**REQUIRED ACTION:** Once the data has been read, restate all of it exactly.

****************

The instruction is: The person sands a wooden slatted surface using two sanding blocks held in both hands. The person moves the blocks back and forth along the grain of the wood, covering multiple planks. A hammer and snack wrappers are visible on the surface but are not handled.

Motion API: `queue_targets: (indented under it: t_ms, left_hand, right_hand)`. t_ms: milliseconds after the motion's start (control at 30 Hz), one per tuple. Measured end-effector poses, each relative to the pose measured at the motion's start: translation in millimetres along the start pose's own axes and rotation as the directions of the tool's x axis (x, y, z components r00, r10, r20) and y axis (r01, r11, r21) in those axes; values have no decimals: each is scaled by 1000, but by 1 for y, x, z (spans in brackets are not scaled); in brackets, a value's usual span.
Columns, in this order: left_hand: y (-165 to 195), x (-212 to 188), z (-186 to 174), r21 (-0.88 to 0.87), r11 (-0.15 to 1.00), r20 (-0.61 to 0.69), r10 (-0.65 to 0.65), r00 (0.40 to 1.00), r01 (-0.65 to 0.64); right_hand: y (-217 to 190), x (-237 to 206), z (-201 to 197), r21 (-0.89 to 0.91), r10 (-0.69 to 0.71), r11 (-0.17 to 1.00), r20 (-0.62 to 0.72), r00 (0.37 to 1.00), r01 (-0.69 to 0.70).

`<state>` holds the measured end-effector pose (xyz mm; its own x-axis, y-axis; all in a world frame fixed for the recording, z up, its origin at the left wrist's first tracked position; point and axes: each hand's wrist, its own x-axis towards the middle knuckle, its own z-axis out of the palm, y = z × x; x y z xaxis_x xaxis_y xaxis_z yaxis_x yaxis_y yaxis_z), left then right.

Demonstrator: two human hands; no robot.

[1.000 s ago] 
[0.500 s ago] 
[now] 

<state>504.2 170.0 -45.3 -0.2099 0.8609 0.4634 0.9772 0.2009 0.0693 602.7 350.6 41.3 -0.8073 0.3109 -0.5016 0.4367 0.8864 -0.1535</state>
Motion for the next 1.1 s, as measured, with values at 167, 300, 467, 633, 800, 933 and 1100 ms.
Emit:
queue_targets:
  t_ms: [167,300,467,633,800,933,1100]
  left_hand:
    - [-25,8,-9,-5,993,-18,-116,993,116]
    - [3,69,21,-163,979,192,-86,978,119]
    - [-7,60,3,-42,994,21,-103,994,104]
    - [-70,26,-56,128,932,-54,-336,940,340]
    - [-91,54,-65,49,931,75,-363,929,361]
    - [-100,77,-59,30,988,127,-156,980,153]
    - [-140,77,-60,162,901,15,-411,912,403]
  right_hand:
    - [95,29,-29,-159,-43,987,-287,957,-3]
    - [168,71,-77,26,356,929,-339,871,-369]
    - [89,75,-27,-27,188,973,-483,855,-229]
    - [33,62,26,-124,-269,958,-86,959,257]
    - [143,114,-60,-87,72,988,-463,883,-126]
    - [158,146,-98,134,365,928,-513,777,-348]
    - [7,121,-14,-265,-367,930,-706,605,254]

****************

**ANSWER FOR THE TASK:**
The instruction is: The person sands a wooden slatted surface using two sanding blocks held in both hands. The person moves the blocks back and forth along the grain of the wood, covering multiple planks. A hammer and snack wrappers are visible on the surface but are not handled.

Motion API: `queue_targets: (indented under it: t_ms, left_hand, right_hand)`. t_ms: milliseconds after the motion's start (control at 30 Hz), one per tuple. Measured end-effector poses, each relative to the pose measured at the motion's start: translation in millimetres along the start pose's own axes and rotation as the directions of the tool's x axis (x, y, z components r00, r10, r20) and y axis (r01, r11, r21) in those axes; values have no decimals: each is scaled by 1000, but by 1 for y, x, z (spans in brackets are not scaled); in brackets, a value's usual span.
Columns, in this order: left_hand: y (-165 to 195), x (-212 to 188), z (-186 to 174), r21 (-0.88 to 0.87), r11 (-0.15 to 1.00), r20 (-0.61 to 0.69), r10 (-0.65 to 0.65), r00 (0.40 to 1.00), r01 (-0.65 to 0.64); right_hand: y (-217 to 190), x (-237 to 206), z (-201 to 197), r21 (-0.89 to 0.91), r10 (-0.69 to 0.71), r11 (-0.17 to 1.00), r20 (-0.62 to 0.72), r00 (0.37 to 1.00), r01 (-0.69 to 0.70).

`<state>` holds the measured end-effector pose (xyz mm; its own x-axis, y-axis; all in a world frame fixed for the recording, z up, its origin at the left wrist's first tracked position; point and axes: each hand's wrist, its own x-axis towards the middle knuckle, its own z-axis out of the palm, y = z × x; x y z xaxis_x xaxis_y xaxis_z yaxis_x yaxis_y yaxis_z), left then right.

Demonstrator: two human hands; no robot.

[1.000 s ago] 
[0.500 s ago] 
[now] 

<state>504.2 170.0 -45.3 -0.2099 0.8609 0.4634 0.9772 0.2009 0.0693 602.7 350.6 41.3 -0.8073 0.3109 -0.5016 0.4367 0.8864 -0.1535</state>
Motion for the next 1.1 s, as measured, with values at 167, 300, 467, 633, 800, 933 and 1100 ms.
Emit:
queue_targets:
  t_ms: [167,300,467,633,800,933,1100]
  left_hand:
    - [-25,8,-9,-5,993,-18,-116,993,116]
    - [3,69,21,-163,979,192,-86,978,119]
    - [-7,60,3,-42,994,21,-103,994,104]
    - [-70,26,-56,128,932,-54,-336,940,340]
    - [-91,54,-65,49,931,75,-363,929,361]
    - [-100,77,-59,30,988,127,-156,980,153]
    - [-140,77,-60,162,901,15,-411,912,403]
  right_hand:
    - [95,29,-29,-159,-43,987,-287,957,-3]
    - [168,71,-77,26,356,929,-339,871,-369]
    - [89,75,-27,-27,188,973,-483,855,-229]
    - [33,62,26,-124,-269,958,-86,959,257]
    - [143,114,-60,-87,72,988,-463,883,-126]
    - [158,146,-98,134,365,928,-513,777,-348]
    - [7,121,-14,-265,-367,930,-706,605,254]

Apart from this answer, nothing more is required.